===== Record extracts
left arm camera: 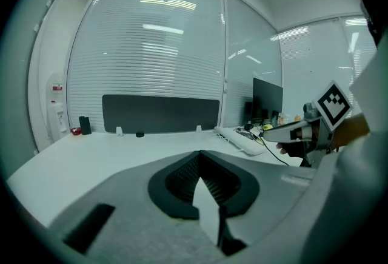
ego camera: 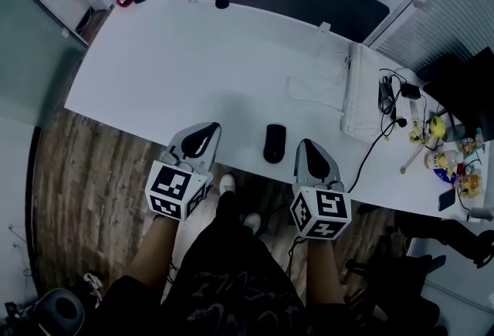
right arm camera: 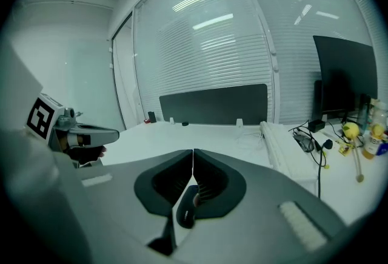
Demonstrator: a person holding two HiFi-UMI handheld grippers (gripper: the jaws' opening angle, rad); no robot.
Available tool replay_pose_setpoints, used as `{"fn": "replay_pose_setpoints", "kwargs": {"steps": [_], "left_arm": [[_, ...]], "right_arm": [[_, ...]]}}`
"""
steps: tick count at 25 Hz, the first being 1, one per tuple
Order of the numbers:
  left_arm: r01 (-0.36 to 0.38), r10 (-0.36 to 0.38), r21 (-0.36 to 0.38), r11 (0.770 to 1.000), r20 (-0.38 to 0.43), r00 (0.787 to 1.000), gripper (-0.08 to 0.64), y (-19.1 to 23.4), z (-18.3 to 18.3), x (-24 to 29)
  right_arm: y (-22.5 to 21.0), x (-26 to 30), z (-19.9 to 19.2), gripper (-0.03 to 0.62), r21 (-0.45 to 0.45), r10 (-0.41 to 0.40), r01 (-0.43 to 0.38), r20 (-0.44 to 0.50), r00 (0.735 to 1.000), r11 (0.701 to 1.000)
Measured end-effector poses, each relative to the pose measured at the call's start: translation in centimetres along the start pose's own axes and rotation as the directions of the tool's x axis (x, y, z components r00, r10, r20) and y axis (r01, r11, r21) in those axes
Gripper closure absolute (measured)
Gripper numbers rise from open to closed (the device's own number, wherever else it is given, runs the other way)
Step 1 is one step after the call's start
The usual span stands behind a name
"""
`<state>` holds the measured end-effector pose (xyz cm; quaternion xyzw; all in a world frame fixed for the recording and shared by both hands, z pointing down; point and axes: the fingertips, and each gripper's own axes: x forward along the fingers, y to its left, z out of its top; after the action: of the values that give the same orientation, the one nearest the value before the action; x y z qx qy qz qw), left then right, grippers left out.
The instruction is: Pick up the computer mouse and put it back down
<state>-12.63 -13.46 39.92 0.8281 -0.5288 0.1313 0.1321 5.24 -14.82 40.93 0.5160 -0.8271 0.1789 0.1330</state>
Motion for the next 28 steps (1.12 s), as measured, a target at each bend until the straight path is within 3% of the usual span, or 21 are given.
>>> {"fn": "replay_pose_setpoints", "kwargs": {"steps": [10,16,24,28], "left_arm": [[0.044,-0.049,-0.061,0.997,-0.081,0.995,0.558,0.1,-4.5,3.1],[0.056,-0.065,-0.085,0.995,-0.113,0.991,0.558,0.4,-6.8,4.4],[0.051,-0.07,-0.114,0.992,-0.17,0.983,0.558,1.2,-9.6,5.2],[0.062,-0.081,-0.123,0.99,-0.163,0.983,0.558,1.2,-10.0,6.2]], "right_arm": [[-0.2,3.5,-4.7,0.538,0.009,0.008,-0.007,-0.124,0.992,1.0],[0.0,5.4,-7.9,0.461,0.022,0.027,-0.023,-0.194,0.981,0.999],[0.1,8.0,-10.8,0.31,0.016,0.05,-0.047,-0.277,0.96,0.999],[-0.2,9.5,-12.2,0.269,0.011,0.053,-0.052,-0.305,0.951,0.999]]}}
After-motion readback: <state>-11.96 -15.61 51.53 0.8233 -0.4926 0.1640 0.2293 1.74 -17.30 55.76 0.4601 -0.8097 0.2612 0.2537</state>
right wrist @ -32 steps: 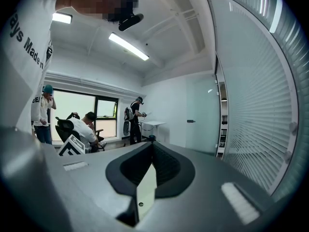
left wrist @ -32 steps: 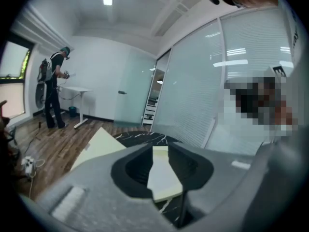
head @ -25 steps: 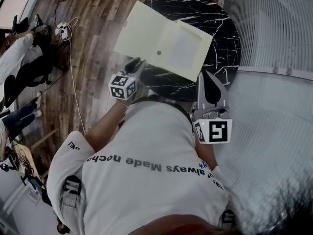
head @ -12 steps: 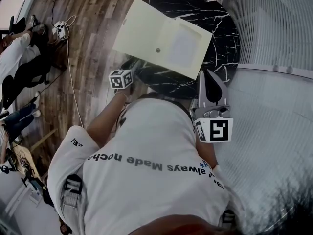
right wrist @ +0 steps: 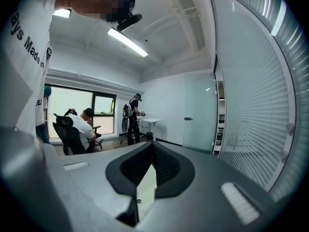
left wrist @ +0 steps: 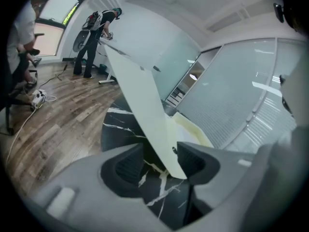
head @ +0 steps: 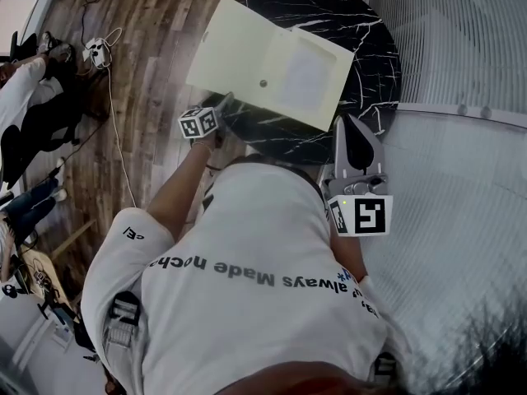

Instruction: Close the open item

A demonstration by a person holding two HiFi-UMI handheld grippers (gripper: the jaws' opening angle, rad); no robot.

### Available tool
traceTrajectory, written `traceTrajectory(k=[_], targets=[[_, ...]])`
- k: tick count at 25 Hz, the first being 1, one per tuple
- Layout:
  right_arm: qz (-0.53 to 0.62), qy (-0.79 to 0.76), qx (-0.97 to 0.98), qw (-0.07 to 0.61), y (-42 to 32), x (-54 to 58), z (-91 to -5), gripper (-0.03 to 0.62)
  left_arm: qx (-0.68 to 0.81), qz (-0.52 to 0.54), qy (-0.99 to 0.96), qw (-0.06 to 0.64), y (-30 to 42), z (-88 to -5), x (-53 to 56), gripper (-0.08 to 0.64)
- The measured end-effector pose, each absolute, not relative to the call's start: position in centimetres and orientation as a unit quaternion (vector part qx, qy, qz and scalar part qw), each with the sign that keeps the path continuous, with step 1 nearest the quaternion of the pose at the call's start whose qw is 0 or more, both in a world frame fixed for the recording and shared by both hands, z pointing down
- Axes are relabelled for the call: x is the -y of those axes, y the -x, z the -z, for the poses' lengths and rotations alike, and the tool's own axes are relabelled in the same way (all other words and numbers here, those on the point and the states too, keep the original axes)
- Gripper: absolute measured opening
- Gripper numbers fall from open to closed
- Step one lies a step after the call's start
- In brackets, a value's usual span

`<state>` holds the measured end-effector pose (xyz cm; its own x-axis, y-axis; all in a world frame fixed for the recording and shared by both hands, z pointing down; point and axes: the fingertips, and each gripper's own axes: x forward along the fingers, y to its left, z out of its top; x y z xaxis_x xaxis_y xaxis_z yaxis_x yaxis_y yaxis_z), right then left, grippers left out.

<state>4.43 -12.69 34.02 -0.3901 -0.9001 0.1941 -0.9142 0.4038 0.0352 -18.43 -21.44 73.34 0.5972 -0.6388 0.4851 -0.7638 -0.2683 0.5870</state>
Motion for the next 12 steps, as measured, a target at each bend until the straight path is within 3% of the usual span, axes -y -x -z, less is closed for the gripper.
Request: traceTrajectory(k=[4, 12], targets=[[-0.039, -0.546, 0.832, 0.088, -4.7, 12.7, -34.3, 0.002, 0.441, -0.061, -0.795, 0.411, 17.8, -73.7, 22.8, 0.204], [-0.041, -0.553, 0.828, 0.084, -5.3, 12.6, -34.3, 0.002, 0.459, -0.042, -0.784, 0.415, 18.3, -73.3, 23.6, 0.033]])
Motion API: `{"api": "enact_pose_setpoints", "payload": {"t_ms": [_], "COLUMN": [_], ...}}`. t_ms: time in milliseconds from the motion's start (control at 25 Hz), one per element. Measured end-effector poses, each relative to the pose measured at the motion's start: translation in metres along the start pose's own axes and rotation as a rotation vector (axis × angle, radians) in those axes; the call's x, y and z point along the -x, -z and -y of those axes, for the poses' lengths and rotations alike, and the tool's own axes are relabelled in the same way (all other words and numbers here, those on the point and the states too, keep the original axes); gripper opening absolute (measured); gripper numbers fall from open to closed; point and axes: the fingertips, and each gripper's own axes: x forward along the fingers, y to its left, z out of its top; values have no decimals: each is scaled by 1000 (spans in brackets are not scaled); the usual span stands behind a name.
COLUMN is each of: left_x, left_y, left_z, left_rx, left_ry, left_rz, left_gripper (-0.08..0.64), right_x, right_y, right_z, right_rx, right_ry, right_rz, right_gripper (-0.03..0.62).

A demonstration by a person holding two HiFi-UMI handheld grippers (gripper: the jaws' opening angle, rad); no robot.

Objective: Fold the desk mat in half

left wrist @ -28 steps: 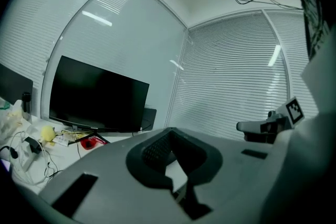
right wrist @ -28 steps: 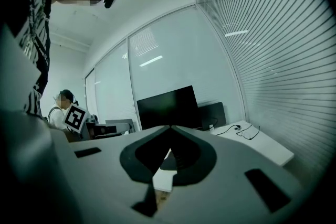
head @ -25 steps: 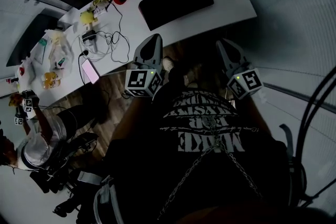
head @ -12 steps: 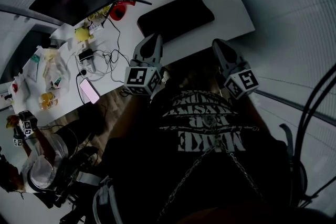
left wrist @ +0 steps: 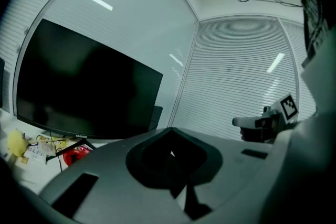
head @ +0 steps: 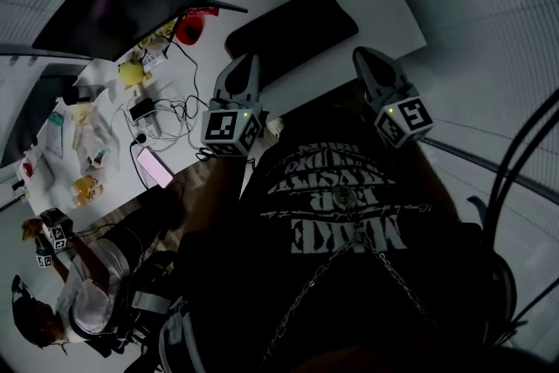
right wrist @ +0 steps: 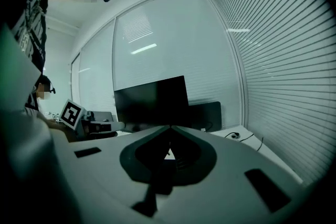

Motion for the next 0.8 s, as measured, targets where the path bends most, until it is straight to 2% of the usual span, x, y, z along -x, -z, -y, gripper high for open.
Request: {"api": "enact_pose_setpoints", "payload": {"t_ms": [200, 280, 400, 480, 600, 720, 760, 800], "left_x": [-26, -40, -67, -91, -134, -173, -183, -192], "left_y": [41, 59, 96, 123, 156, 179, 186, 192], "left_z": [-18, -23, -21, -19, -15, -16, -17, -19], "left_rx": [2, -5, 64, 83, 72, 81, 78, 74], "left_ry": [-46, -57, -46, -63, -96, -120, -126, -129], "left_rz": [-95, -116, -157, -209, -288, -350, -373, -398], "left_gripper": [0, 0, 0, 0, 0, 0, 0, 0], "right_x": [-31, -46, -73, -93, -114, -128, -132, -135], "right_y": [25, 41, 68, 89, 121, 152, 162, 173], "right_z": [58, 83, 123, 148, 178, 200, 204, 208], "right_rx": [-10, -31, -143, -155, -131, -171, -191, -211], "right_ry": [32, 13, -36, -67, -118, -183, -208, -233], "right_rz": [-76, -104, -112, -140, -223, -337, -380, -425], "right_gripper": [0, 0, 0, 0, 2, 3, 18, 61]}}
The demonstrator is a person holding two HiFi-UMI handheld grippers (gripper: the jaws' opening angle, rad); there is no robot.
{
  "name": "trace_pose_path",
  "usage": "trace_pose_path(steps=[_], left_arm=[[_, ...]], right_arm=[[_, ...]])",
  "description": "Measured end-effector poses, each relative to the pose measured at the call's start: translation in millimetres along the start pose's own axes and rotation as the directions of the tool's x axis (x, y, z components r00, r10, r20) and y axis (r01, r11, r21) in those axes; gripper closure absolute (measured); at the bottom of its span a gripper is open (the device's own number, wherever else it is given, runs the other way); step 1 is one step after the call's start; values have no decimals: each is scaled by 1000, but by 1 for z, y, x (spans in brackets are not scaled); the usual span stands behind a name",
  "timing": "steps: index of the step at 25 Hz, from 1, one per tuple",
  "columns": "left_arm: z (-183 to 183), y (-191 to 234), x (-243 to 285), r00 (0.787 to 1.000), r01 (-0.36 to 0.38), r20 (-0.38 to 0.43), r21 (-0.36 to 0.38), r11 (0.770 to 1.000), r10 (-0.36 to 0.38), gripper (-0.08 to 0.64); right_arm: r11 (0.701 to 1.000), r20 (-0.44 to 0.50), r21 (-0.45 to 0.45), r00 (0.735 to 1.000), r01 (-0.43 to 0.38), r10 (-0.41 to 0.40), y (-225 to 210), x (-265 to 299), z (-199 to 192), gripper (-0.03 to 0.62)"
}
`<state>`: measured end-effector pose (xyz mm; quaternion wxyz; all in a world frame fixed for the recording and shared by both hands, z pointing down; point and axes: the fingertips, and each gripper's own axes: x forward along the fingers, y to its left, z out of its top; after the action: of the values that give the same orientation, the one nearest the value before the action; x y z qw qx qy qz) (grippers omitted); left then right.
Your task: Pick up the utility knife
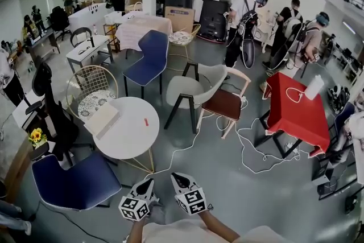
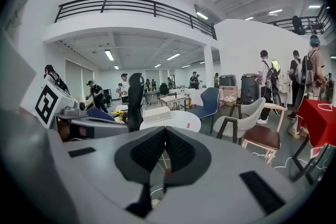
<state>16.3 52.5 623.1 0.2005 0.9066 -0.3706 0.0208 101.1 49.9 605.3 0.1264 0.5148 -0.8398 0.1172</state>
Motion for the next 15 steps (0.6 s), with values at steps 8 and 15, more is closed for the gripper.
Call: trace_pose_path(steps=[8,15], left_arm=[[47,70,34,1000,10,-1,2,1000,-10,548],[87,132,45,1000,-20,3,-3,1000,20,548]], right_arm=[[1000,1,6,1000,7,-7,-13,81,42,575],[1000,-10,3,1000,-22,22,-9,149,76,575]])
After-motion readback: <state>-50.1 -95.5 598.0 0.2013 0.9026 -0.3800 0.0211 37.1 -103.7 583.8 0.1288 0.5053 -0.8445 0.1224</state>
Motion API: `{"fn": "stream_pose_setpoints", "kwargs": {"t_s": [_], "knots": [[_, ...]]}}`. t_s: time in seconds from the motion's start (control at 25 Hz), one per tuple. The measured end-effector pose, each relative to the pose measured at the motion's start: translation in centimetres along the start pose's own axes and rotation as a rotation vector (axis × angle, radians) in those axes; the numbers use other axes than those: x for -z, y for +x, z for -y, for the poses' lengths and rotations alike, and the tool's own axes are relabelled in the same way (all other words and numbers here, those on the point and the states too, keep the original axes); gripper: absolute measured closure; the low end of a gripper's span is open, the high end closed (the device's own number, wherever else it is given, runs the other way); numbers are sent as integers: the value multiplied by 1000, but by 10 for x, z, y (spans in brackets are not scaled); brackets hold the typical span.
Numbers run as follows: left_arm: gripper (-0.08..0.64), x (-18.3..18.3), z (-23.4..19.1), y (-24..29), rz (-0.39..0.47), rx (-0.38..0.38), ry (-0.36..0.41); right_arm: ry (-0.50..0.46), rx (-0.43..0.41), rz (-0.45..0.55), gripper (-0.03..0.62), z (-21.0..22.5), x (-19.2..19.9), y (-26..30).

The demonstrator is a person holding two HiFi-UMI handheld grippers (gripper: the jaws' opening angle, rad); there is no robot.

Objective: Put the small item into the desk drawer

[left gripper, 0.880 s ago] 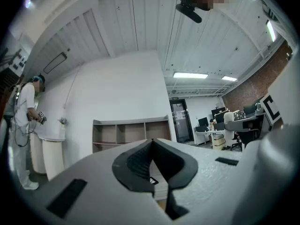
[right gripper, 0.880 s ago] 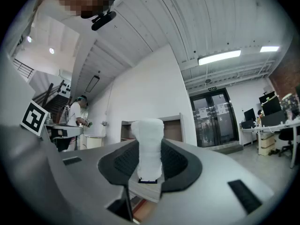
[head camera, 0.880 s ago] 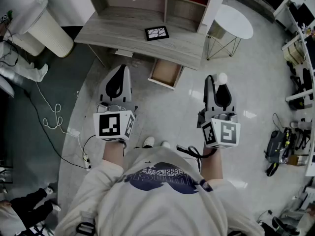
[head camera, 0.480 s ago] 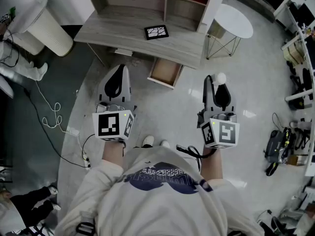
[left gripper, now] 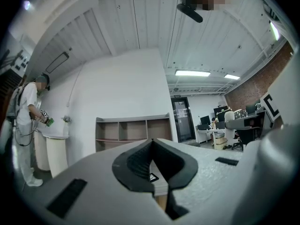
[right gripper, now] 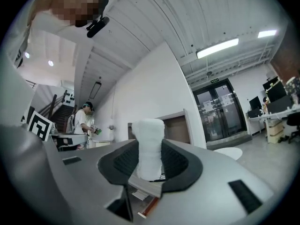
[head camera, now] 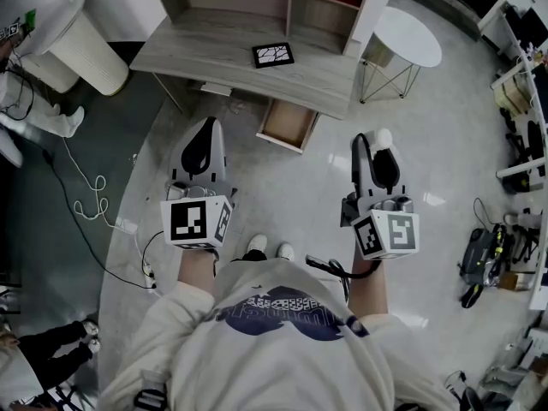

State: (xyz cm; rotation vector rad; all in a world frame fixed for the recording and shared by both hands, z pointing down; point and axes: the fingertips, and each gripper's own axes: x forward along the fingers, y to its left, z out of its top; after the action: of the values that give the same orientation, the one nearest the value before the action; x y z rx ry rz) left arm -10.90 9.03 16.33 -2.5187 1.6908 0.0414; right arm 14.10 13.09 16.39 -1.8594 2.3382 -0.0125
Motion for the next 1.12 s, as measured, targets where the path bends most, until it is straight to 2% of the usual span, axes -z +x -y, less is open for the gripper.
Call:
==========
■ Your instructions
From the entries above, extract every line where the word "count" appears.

■ Solution to this task
steps: tick count at 25 Hz, the first being 1, one per tuple
- k: tick count at 25 Hz, the first being 1, one per tuple

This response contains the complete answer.